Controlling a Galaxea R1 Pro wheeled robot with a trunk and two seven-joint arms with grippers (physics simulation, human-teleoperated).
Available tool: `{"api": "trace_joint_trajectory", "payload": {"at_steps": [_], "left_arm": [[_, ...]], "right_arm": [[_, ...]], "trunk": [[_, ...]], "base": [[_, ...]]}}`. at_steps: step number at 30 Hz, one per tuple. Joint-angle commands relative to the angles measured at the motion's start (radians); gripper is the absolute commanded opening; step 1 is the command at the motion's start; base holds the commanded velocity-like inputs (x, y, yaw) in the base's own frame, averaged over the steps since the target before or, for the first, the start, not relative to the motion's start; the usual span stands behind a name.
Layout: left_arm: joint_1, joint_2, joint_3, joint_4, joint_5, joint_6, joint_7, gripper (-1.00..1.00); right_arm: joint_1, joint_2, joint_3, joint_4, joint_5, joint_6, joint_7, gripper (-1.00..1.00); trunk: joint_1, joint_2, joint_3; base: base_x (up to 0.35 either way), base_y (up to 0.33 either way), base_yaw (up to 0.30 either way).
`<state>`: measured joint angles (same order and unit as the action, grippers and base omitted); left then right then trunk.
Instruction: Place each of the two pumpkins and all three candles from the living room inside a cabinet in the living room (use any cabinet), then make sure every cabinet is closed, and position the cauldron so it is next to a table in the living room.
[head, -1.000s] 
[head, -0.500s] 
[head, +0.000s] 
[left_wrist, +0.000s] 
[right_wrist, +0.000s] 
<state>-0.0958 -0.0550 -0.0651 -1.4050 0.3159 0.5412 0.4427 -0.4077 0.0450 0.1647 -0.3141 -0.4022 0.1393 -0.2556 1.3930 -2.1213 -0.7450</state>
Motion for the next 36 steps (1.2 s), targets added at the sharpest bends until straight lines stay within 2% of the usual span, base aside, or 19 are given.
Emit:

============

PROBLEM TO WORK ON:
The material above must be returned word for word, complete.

WRITTEN RESPONSE:
Controlling a Galaxea R1 Pro wheeled robot with a trunk and two seven-joint arms with grippers (physics simulation, human-teleoperated).
Available tool: `{"api": "trace_joint_trajectory", "payload": {"at_steps": [_], "left_arm": [[_, ...]], "right_arm": [[_, ...]], "trunk": [[_, ...]], "base": [[_, ...]]}}`. at_steps: step number at 30 Hz, one per tuple. Joint-angle commands relative to the angles measured at the motion's start (radians); gripper is the absolute commanded opening; step 1 is the command at the motion's start; base holds the commanded velocity-like inputs (x, y, yaw) in the base's own frame, averaged over the steps since the target before or, for the first, the start, not relative to the motion's start; the usual span stands behind a name.
Layout: left_arm: joint_1, joint_2, joint_3, joint_4, joint_5, joint_6, joint_7, gripper (-1.00..1.00); right_arm: joint_1, joint_2, joint_3, joint_4, joint_5, joint_6, joint_7, gripper (-1.00..1.00); trunk: joint_1, joint_2, joint_3; base: base_x (up to 0.35 either way), base_y (up to 0.33 either way), base_yaw (up to 0.30 either way).
`<state>`: measured joint angles (same order and unit as the action, grippers and base omitted); left then right then trunk.
Instruction: Place each of the two pumpkins and all three candles from the living room inside a cabinet in the living room (use any cabinet), then make sure every cabinet is closed, and position the cauldron so it is next to a table in the living room.
[head, -1.000s] 
[head, -0.500s] 
[head, +0.000s] 
[left_wrist, +0.000s] 
[right_wrist, +0.000s] 
<state>-0.0958 -0.0550 -0.0651 -1.4050 0.3159 0.5412 0.4427 -0.4077 0.0450 0.1647 -0.3141 -0.4022 0.1393 -0.2556 1.3930 -2.1213 -0.7450</state>
Motion for the next 36 steps (1.2 s), targets added at the sharpest bends until straight lines stay within 2% of the usual span, base aside, or 19 are given.
Emit:

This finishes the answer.